If a line in the listing includes the word "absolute", copy it out.
------ GIVEN DATA ------
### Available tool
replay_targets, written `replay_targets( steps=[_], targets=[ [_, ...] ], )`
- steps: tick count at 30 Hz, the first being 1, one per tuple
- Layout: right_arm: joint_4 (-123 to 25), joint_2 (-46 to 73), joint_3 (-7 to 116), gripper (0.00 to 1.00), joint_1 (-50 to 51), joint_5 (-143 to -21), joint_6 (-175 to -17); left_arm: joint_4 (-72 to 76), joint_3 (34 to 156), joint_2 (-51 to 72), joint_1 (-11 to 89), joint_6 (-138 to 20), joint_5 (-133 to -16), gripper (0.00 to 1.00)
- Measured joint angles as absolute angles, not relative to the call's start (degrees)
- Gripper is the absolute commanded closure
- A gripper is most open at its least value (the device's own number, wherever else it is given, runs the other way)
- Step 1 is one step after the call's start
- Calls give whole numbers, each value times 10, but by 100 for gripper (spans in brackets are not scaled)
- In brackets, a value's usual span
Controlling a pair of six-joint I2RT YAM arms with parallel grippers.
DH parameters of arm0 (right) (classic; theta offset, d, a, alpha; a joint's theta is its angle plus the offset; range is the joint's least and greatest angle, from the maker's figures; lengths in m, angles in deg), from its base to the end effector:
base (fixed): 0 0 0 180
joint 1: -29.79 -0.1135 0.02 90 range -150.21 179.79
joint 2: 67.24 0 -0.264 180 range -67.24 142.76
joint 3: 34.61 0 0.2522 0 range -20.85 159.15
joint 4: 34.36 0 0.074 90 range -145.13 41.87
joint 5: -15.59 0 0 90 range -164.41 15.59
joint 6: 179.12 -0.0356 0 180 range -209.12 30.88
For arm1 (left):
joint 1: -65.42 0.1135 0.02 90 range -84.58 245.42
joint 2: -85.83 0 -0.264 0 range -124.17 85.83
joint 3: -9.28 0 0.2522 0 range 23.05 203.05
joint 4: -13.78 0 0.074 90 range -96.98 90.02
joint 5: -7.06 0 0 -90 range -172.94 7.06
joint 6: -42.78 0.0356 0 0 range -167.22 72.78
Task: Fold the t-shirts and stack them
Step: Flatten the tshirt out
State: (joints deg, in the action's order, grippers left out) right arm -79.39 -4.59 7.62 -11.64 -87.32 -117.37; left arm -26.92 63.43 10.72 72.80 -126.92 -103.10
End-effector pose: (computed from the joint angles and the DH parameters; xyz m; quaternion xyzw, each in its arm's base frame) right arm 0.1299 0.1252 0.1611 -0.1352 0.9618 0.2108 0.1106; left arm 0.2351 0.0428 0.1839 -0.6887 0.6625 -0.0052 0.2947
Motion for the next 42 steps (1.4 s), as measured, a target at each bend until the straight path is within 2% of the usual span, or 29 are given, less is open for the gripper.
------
RESPONSE AREA »
- Measured joint angles as absolute angles, not relative to the call's start (degrees)
- Gripper is the absolute commanded closure

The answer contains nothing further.